BEGIN
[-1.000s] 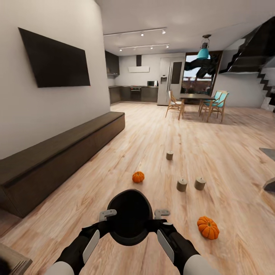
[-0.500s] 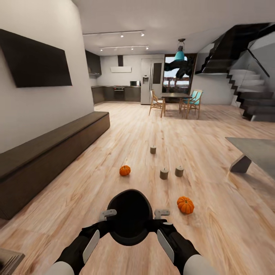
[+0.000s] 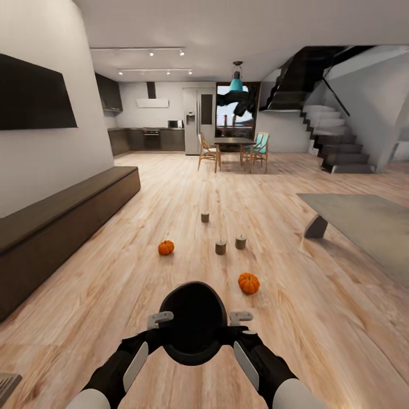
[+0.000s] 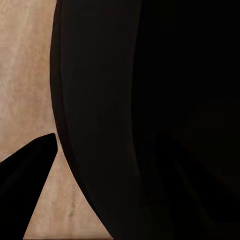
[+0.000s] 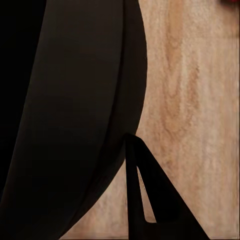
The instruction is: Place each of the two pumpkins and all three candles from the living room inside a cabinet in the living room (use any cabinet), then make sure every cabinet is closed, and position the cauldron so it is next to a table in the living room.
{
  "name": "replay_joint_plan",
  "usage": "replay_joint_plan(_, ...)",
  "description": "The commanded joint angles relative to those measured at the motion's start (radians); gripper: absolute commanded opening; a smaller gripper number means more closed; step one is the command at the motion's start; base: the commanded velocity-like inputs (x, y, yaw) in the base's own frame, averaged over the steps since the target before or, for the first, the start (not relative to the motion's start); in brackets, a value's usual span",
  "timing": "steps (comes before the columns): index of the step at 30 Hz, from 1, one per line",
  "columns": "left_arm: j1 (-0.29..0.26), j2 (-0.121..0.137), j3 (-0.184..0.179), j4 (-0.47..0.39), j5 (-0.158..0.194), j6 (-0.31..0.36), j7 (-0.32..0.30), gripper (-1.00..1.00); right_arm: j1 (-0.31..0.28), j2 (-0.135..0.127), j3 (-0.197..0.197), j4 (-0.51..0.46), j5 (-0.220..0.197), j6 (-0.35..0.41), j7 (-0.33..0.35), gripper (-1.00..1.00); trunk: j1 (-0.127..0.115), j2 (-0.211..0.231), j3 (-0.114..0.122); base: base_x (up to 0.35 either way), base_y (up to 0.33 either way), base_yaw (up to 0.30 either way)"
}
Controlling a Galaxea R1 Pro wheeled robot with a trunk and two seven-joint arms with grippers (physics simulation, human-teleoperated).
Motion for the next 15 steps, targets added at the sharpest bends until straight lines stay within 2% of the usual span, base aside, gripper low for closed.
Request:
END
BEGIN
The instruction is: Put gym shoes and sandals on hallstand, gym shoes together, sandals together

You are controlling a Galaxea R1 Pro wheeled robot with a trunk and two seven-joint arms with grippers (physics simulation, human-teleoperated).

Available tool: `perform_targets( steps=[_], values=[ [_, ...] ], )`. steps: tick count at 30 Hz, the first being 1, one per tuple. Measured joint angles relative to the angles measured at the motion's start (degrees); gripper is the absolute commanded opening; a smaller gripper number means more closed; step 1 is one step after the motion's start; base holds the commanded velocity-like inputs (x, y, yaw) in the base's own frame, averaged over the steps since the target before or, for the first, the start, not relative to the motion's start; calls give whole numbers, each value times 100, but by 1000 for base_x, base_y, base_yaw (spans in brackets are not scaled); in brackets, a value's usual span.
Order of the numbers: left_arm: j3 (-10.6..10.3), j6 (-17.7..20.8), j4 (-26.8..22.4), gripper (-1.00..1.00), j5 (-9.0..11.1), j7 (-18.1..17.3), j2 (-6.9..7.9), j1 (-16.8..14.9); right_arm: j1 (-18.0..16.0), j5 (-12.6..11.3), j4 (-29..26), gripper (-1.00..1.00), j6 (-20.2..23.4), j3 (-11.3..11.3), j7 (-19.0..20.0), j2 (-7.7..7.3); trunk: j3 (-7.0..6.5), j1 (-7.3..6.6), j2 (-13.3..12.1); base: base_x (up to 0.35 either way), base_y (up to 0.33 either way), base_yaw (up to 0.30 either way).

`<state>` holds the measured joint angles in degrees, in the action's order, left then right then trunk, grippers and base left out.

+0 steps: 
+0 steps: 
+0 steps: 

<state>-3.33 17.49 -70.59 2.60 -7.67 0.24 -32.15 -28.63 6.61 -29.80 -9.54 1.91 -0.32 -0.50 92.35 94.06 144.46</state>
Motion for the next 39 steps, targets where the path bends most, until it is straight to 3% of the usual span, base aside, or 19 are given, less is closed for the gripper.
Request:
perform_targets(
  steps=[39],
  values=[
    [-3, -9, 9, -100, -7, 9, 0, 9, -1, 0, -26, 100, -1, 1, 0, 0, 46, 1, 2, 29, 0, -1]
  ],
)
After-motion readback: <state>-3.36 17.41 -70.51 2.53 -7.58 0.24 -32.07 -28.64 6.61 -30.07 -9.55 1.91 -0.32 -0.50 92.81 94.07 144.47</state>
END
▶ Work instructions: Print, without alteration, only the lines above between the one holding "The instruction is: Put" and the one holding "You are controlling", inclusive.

▶ Solution to this task:
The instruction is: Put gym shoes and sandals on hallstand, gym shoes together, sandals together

You are controlling a Galaxea R1 Pro wheeled robot with a trunk and two seven-joint arms with grippers (physics simulation, human-teleoperated).

Work on this exercise has been completed.